# Greetings from an odd Idaho Girl



## Gypsy Girl (Jun 9, 2006)

Well, this is my official "Hi, I'm new" post plus mini biography. I've lurked around a bit and made a few posts, but here it is.

I'm Kate, a sixteen-year-old from Idaho, although I was born in Oklahoma and have lived in Wisconsin and Indonesia for a while. (I know, weird combination :roll: )
I have loved animals since I was little, especially the fuzzy ones like cats and dogs. When I was four, we got a dog who was with us till last September when she died. Now I have Cricket, my sweet but insane kitten. She is such a blast.  
My other interests include music (especially Celtic or Christian), reading, tv, scrapbooking, cardmaking, and tae-kwan-do (hope I spelled it right). I'm also working on getting in shape right now, but that is NOT a hobby. (I swear, my genes are against me) Ok, I know you're getting bored.  I'll stop. 

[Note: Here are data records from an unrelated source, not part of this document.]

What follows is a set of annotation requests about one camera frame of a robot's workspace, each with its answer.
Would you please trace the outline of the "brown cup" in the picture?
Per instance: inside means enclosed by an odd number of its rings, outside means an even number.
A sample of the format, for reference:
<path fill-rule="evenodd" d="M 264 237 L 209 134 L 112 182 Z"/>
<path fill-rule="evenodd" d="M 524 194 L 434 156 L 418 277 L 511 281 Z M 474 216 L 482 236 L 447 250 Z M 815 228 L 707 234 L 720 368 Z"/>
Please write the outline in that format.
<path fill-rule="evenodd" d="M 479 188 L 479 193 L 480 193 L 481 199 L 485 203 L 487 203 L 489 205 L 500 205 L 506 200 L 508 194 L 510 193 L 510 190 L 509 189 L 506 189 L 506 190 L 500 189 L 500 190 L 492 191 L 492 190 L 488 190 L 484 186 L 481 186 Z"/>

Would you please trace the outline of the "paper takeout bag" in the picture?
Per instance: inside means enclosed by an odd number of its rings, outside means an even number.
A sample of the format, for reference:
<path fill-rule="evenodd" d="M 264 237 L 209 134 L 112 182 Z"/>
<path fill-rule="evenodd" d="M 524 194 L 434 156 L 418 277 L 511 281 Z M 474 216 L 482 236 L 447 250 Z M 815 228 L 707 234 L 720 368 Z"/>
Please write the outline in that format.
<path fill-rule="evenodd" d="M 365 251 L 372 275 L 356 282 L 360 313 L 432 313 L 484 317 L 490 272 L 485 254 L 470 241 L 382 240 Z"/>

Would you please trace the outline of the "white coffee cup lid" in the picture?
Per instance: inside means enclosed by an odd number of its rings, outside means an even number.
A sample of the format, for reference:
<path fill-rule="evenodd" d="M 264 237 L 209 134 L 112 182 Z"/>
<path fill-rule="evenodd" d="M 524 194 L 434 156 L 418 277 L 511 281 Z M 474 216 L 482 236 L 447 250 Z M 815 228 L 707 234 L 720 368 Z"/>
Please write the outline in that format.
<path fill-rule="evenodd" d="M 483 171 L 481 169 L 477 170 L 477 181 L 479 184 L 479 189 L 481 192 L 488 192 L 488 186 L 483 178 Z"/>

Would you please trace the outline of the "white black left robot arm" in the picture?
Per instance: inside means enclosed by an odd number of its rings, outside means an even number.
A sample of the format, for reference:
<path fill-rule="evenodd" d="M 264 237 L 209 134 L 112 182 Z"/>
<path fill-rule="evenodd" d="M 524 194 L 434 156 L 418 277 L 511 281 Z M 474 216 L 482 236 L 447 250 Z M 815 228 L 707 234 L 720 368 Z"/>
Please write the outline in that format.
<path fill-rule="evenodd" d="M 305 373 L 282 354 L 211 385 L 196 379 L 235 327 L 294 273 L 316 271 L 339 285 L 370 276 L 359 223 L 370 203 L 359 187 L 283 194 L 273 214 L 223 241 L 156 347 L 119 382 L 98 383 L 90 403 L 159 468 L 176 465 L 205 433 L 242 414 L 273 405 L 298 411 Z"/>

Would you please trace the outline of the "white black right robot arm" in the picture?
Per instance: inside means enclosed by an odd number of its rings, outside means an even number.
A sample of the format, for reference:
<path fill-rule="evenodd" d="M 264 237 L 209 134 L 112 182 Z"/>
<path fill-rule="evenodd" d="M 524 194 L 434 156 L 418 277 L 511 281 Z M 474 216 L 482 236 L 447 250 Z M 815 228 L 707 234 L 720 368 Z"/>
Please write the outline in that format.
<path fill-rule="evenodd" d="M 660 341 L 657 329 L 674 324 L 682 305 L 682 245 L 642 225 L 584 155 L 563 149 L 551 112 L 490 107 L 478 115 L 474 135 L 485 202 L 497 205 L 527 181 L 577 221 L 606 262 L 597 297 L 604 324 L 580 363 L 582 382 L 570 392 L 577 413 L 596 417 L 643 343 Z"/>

Anyway, it's nice to meet you all, and I hope to get to know you better as time goes by. This seems to be a really nice forum.

God Bless, Kate


----------



## Lisa 216 (Oct 25, 2004)

Hi Kate!! I was not a bit bored reading your intro  You've lived in quite a variety of places. That's pretty cool 8) 

I saw Cricket's pic in Breeding and I think she is the cutest cat! Her markings and her little brown nose are just adorable


----------



## Gypsy Girl (Jun 9, 2006)

Thanks! I've always thought Cricket was adorable, but then again, I'm biased. :wink:


----------



## DesnBaby (Apr 18, 2004)

Welcome, your cat is cute


----------



## kitkat (Sep 22, 2003)

Welcome Kate! Enjoyed reading your intro and saw the cute kitty pictures


----------



## Jeanie (Jun 18, 2003)

I've been enjoying your posts, Gypsy Girl. I'm glad you've joined us!


----------